ML: Natür­lich ist es etwas Beson­de­res mit dem Liga­start „daho­am“. Wir set­zen uns aber nicht mehr unter Druck als bei jedem ande­ren Spiel­tag. Orga­ni­sa­to­risch ist alles für den Sai­son­auf­takt vor­be­rei­tet. Die Zusam­men­ar­beit mit dem Deut­schen Tou­ring Yacht Club ist wie im Vor­jahr top gelau­fen und bei­de Ver­ei­ne freu­en sich jetzt wenn es end­lich los­geht.

Zum Sport­li­chen: Wir haben uns wie auch im Vor­jahr zusam­men mit unse­ren Trai­nings­part­nern so inten­siv wie mög­lich vor­be­rei­tet, unser bestehen­des Team wei­ter vor­an­ge­bracht und mit jun­gen Top-Nach­wuchs­seg­lern und Seg­le­rin­nen ergänzt. Wir sind heu­te einen gro­ßen Schritt wei­ter als noch zum Sai­son­start 2015.

DSBL: Was ist Euer Ziel für das ers­te Event?

ML: Natür­lich wol­len wir in die Final­läu­fe kom­men, um im eige­nen „Sta­di­on“ die Span­nung mög­lichst lan­ge hoch zu hal­ten. Wenn uns das gelingt, dann neh­men wir es in den Final­läu­fen wie es kommt.

DSBL: Nun haben alle Teams der DSBL im Vor­feld hart für die neue Sai­son trai­niert, könnt ihr schon in etwa ein­schät­zen, wer 2016 beson­ders stark sein wird?
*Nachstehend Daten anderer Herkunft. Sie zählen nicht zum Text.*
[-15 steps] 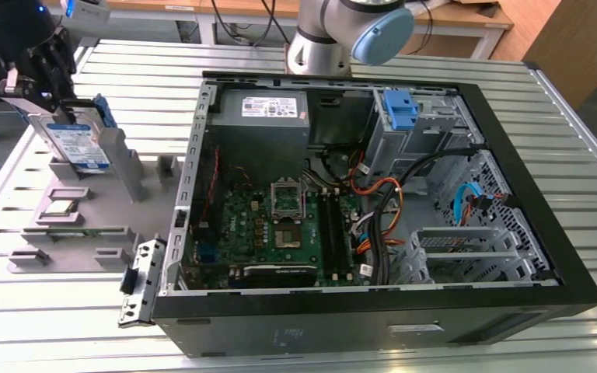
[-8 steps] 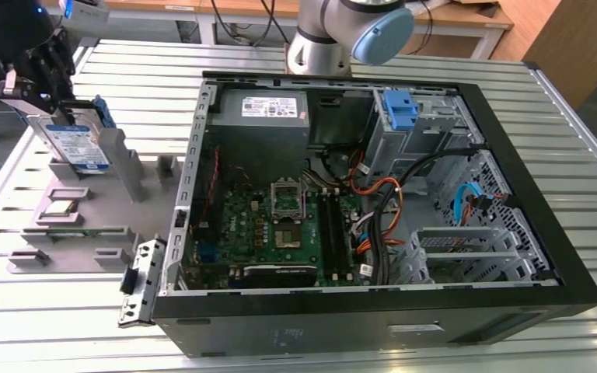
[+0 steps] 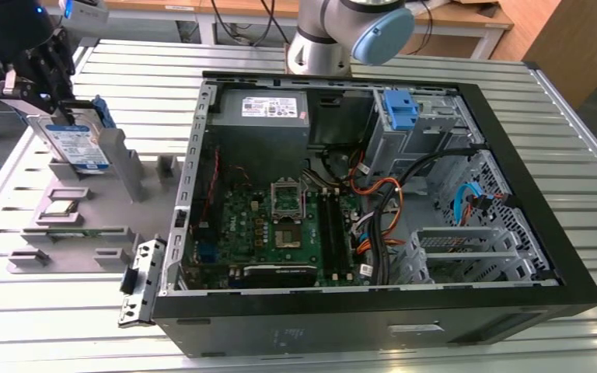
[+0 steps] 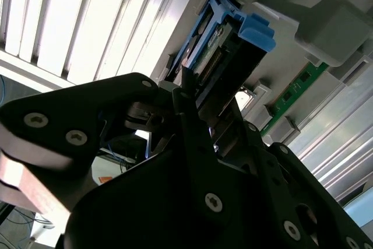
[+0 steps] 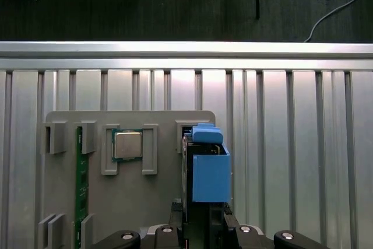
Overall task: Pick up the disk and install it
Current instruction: 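Pick up the disk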
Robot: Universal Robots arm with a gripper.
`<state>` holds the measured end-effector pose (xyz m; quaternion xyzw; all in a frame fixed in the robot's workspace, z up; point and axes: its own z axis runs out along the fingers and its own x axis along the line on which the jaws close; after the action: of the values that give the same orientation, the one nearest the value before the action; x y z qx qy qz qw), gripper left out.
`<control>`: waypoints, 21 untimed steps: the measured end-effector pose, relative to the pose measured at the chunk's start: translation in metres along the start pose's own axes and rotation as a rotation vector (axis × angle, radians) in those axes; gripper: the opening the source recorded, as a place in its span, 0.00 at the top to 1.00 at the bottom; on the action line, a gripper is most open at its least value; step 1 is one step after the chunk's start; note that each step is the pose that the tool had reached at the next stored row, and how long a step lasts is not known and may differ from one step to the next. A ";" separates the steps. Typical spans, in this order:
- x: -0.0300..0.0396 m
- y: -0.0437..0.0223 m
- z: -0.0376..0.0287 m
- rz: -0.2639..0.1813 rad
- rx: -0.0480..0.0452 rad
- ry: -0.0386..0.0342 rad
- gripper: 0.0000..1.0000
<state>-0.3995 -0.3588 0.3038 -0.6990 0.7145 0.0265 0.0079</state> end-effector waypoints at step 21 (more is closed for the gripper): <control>-0.0006 0.0004 -0.0129 0.000 0.0003 -0.0002 0.65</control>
<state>-0.3995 -0.3588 0.3167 -0.6990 0.7145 0.0265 0.0080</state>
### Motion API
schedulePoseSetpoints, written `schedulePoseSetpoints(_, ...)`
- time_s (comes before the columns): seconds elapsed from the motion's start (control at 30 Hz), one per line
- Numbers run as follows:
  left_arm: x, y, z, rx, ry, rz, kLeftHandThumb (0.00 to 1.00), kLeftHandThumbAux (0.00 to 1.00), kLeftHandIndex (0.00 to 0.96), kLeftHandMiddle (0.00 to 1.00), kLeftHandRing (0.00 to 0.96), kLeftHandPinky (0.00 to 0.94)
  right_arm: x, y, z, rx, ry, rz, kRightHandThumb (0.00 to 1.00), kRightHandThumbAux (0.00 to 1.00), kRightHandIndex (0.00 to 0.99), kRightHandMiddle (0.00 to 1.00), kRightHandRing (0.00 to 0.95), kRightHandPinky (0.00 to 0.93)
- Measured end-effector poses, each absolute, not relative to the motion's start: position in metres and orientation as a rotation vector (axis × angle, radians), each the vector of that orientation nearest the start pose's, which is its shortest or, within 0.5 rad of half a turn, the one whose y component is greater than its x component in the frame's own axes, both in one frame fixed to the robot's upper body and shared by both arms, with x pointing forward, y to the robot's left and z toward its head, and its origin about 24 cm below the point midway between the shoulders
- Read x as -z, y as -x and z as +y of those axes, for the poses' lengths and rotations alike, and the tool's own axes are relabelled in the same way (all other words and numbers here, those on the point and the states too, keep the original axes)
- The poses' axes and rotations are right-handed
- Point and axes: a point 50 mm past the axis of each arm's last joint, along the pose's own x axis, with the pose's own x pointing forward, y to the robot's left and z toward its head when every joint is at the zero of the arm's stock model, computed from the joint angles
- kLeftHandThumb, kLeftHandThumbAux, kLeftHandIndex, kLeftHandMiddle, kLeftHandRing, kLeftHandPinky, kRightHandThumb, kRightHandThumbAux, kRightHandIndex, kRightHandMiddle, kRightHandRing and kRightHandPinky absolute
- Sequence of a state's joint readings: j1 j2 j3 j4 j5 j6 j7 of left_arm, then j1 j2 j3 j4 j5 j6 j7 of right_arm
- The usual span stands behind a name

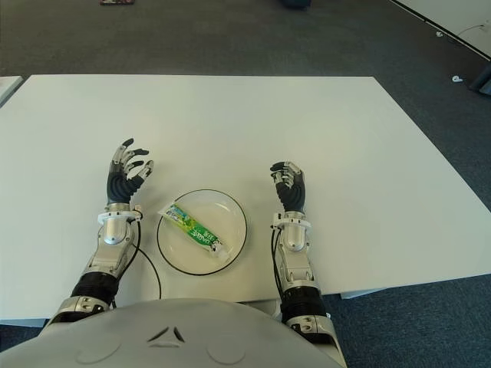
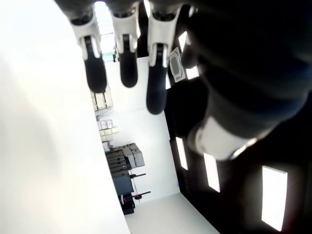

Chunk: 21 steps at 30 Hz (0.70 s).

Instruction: Put the toothpaste on the table into the plate.

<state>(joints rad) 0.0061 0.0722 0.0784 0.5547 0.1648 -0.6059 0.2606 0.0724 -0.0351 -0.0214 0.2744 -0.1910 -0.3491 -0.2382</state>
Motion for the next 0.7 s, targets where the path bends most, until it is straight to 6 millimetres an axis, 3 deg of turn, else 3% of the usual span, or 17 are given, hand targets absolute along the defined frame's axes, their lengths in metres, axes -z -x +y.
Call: schedulePoseSetpoints(0.7, 0.035, -0.217, 0.192, -0.214, -0.257, 0.036, 0.695, 0.723, 0.431, 0.54, 0.524, 0.518, -0.002, -0.233, -0.164, 0.17, 0.199, -0.087, 0.702, 0.729, 0.422, 0.488, 0.492, 0.513)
ML: Nein, wir kön­nen nur die Leis­tungs­stär­ke inner­halb unse­rer Trai­nings­grup­pe ein­schät­zen und die ist unglaub­lich hoch. Wir gehen davon aus, dass es wie im letz­ten Jahr eine sehr star­ke Liga sein wird. Die Unter­schie­de sind mini­mal und es wird wie­der sehr inter­es­sant wer­den.

DSBL: Ihr seid mitt­ler­wei­le schon die drit­te Sai­son dabei, stellt ihr Ver­än­de­run­gen in der Liga fest?

ML: Die Luft wird immer dün­ner…

DSBL: Was macht für dich den Reiz der Segel-Bun­des­li­ga aus?

ML: Ich spre­che jetzt mal als Sport­wart des MYC. Beson­ders gefällt mir die Arbeit im Ver­ein mit Jugend­li­chen, Junio­ren und erfah­re­nen Seg­lern gemein­sam in einem Team. Die Bun­des­li­ga gibt den jun­gen Seg­lern ein Ziel für die Zeit nach den inten­si­ven Aus­bil­dungs­jah­ren im 420ger oder 29er. Die Bun­des­li­ga schafft es, Junio­ren wie­der zurück in den akti­ven Leis­tungs­sport zu holen. Außer­dem hat sie es geschafft, erfah­re­nen Seg­lern eine jun­ge Trup­pe zur Ver­fü­gung zu stel­len um gemein­sam am Erfolg zu arbei­ten. Eine tol­le Sache. Da kön­nen wir uns als Ver­ein nur bei den Ide­en­ge­bern bedan­ken.

Vie­len Dank an Micki Liebl. Wir wün­schen dem Team vom Münch­ner Yacht-Club viel Erfolg zuhau­se und freu­en uns auf ein tol­les Auf­takt-Event!